→ Task to carry out
Reproduce, exactly, the lines of the material below from the line containing "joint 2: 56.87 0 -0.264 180" through the line containing "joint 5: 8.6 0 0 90", with both end lines included and nothing else.

--

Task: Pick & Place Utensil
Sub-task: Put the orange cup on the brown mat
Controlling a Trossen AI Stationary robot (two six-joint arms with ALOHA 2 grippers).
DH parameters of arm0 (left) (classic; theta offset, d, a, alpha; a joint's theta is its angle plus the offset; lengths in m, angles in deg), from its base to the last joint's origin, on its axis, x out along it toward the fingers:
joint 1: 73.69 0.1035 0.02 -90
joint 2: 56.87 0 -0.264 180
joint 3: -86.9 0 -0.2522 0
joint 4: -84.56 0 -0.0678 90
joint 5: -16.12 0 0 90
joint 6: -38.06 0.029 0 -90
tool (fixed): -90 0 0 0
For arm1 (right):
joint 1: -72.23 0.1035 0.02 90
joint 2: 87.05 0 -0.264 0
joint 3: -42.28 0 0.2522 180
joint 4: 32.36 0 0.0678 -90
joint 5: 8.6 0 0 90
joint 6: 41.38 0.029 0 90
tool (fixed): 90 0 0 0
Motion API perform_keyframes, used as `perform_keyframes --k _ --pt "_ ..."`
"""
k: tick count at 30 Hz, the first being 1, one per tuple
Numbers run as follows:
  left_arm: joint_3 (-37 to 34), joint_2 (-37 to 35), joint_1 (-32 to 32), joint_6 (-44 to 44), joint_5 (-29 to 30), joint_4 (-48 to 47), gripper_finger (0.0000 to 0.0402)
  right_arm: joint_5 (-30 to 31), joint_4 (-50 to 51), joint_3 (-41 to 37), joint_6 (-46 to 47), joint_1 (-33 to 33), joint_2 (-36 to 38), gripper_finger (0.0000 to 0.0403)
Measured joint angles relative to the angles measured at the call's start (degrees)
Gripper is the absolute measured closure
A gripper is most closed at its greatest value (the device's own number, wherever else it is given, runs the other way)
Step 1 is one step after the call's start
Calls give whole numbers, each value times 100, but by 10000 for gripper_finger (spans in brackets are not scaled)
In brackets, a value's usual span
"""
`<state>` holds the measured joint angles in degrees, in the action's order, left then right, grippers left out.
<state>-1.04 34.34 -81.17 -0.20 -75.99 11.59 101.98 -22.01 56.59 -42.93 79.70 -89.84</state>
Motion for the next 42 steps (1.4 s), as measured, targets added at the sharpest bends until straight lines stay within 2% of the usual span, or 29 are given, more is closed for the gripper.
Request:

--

→ Solution to this exercise
joint 2: 56.87 0 -0.264 180
joint 3: -86.9 0 -0.2522 0
joint 4: -84.56 0 -0.0678 90
joint 5: -16.12 0 0 90
joint 6: -38.06 0.029 0 -90
tool (fixed): -90 0 0 0
For arm1 (right):
joint 1: -72.23 0.1035 0.02 90
joint 2: 87.05 0 -0.264 0
joint 3: -42.28 0 0.2522 180
joint 4: 32.36 0 0.0678 -90
joint 5: 8.6 0 0 90

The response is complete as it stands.